The UN’s conflicted stance on Sri Lanka has become more apparent in the run up to the Rajapaksas’ January 26 snap election. Nine days ago, Inner City Press asked the spokesman for Secretary General Ban Ki-moon to confirm that Sri Lanka had requested some UN presence during the election, and to state the UN’s response.

While the Spokesman, Martin Nesirky, did not answer this question for an entire week, Inner City Press has been told first by one, now by a second, top adviser to Ban Ki-moon that the UN would not be responding positively to the request.

One adviser said bluntly, we don’t want to legitimize an election we have our doubts about. He added that the excuse the UN would give was that the request had come from Sri Lanka’s electoral body, and not the Rajapaksa administration. At most, he said, the UN might send some informal representative of the Secretary General.

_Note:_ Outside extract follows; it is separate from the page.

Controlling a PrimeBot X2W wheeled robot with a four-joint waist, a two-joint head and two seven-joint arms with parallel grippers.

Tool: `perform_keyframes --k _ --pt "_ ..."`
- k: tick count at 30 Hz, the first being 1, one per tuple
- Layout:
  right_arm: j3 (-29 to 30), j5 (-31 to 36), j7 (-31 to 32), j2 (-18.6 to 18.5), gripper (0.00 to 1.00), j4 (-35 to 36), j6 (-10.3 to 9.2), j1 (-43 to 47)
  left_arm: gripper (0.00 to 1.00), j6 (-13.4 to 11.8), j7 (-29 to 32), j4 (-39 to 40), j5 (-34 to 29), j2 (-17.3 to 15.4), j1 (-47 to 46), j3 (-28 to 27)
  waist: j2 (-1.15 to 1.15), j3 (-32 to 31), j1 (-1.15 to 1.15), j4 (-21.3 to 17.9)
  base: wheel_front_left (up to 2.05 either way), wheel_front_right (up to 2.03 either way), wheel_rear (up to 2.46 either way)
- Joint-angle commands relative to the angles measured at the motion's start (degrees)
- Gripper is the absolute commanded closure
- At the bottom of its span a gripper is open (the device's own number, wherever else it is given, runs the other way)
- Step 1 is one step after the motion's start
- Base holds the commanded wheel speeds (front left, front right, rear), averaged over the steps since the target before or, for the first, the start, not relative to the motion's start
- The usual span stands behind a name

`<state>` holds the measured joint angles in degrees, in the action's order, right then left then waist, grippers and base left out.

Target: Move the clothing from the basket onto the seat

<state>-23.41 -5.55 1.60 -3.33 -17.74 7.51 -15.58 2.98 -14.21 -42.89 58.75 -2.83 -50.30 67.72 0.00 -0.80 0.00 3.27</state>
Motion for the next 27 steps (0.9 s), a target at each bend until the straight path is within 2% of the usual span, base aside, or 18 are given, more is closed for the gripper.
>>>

This seems a strange logic, to only accept elections help request from incumbent, who as with Hamid Karzai in Afghanistan are often the ones most actively making up fake voters and suppressing out of power candidates’ votes. But it does seem to be the UN’s position.

On January 5, Inner City Press asked Spokesman Nesirky about a request for electoral assistance from twenty opposition parties in Georgia, as well as for a belated answer to the week-old Sri Lanka question. On Georgia, Nesirky said that UN only accepts requests from governments.

On Sri Lanka, Nesirky acknowledged his Office’s non-response for eight days, saying he had been seeking guidance, but had yet to receive it.

Later on January 5, Inner City Press spoke with another senior Ban advisor. He also indicated that the UN would not be saying yes to Sri Lanka. If this is so widely known in the UN’s 38th — now 3rd — floor, why can the Office of the Spokesperson not say it, even after nine days? "The clock is ticking," Nesirky said on January 5.

It appears to some that the UN’s game is to run out the clock on Sri Lanka’s request.

In Vavuniya internment camp, Ban’s plastic image used by Sri Lanka

This comes in the context of Ban Ki-moon, after his whirlwind visit to Sri Lanka, where in the Vavuniya internment camp the government hung a large photograph of him shaking hands with Presidential brother Basil Rajapaksa (above), saying he would be monitoring Sri Lanka, for an inclusive political process.

  Now, as Mahinda Rajapaksa (with whom Ban has described himself as having a close relationship) calls a snap election to try to establish a family dynasty, the UN wants to look away, but doesn’t want to admit it will look away.

Something of a wrench has been thrown into the Rajapaksas’ plans by the candidacy of ex-General Sarath Fonseka, who has accused Presidential brother Gotabhaya Rajapaksa of ordering the shooting of Liberation Tigers of Tamil Eelam leaders who sought to surrender, after speaking with Ban Ki-moon’s chief of staff as well as with Norway, waving white flags.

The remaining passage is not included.